** Supplied material follows **
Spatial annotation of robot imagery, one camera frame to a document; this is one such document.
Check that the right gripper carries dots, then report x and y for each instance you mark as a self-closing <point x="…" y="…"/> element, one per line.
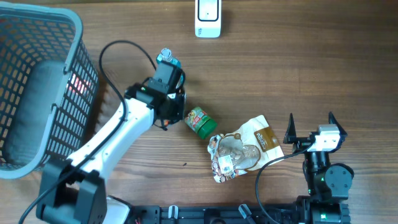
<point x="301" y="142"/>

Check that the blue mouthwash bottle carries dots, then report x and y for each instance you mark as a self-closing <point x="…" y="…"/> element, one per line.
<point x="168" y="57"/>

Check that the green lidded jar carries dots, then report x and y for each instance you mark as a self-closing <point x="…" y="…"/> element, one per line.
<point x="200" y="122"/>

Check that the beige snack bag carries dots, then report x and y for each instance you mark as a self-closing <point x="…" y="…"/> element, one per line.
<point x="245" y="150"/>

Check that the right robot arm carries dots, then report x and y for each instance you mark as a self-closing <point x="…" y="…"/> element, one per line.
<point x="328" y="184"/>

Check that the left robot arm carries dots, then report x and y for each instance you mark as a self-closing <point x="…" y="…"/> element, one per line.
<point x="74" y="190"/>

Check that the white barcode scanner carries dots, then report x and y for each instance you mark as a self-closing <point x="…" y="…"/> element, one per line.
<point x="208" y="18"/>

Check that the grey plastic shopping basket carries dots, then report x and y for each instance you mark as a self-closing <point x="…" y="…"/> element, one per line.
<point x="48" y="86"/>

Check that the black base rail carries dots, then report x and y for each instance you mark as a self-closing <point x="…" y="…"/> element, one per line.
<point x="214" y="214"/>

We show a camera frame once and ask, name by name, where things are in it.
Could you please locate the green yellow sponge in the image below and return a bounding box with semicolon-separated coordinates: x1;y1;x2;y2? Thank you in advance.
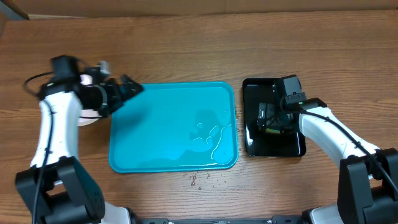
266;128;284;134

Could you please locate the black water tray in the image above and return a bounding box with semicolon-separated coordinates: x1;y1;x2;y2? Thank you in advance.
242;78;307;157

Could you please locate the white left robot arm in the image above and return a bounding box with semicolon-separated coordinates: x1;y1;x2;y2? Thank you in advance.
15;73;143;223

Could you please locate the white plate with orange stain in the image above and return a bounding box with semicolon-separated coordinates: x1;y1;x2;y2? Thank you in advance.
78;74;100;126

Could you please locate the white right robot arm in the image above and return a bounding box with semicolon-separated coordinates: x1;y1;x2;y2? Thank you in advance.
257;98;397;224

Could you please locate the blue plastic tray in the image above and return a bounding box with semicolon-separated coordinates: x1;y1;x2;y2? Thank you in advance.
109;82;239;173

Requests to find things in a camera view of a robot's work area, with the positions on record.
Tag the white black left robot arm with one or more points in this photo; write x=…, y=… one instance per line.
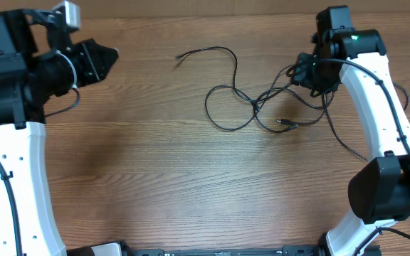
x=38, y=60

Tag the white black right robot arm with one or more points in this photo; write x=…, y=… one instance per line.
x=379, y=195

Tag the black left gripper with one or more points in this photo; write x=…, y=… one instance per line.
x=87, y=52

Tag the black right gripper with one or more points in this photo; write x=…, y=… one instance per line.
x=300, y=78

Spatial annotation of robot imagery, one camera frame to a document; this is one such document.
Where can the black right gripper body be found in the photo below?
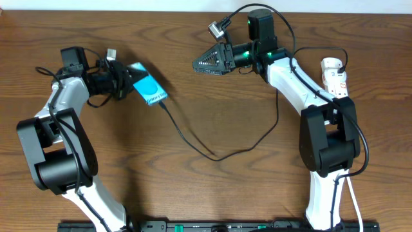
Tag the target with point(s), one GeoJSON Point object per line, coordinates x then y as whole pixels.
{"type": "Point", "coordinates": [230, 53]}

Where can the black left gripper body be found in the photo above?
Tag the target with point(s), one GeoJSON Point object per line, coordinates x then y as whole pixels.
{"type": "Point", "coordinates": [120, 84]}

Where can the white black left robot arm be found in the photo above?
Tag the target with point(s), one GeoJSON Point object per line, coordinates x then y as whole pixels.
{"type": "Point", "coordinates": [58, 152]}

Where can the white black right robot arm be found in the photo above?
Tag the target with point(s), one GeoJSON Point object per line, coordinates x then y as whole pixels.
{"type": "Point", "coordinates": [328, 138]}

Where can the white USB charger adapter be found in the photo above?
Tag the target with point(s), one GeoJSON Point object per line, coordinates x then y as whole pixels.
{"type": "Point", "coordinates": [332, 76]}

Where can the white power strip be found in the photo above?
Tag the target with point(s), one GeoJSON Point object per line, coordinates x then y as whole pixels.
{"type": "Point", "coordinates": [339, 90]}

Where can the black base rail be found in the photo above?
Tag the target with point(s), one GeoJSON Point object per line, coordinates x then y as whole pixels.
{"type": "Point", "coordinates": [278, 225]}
** End of Supplied material **
** Supplied material follows **
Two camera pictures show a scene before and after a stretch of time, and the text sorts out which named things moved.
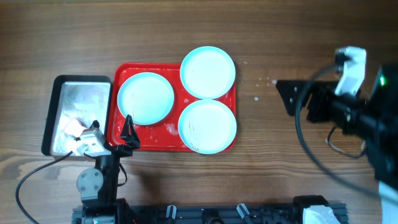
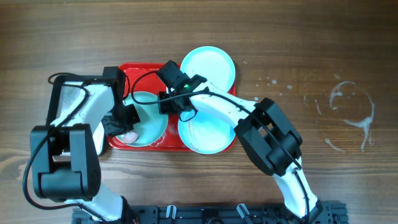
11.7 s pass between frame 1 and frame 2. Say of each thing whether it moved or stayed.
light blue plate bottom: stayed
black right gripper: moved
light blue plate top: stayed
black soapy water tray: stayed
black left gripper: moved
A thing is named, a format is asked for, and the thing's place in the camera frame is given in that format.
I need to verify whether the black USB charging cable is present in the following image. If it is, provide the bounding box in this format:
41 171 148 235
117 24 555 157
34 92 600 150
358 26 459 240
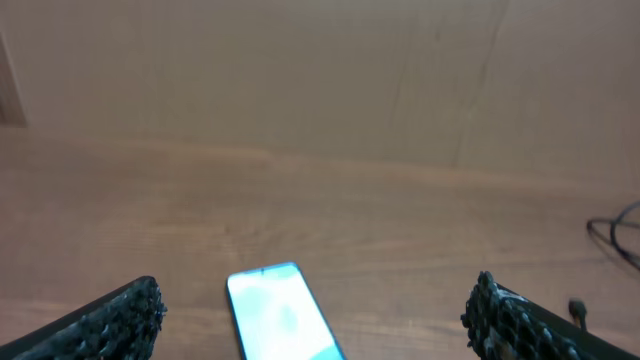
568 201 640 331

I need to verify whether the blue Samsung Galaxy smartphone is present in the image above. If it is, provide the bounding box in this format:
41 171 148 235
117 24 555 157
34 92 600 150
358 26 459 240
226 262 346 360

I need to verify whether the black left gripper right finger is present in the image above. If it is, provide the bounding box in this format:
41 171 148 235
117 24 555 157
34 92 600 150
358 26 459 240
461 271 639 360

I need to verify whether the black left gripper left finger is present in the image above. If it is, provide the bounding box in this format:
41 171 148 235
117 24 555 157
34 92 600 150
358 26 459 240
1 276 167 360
** End of Supplied material **
**Aim of the exercise:**
Looking at the material above, please state how many lines include the string "things", and give only that number.

**Reply:**
3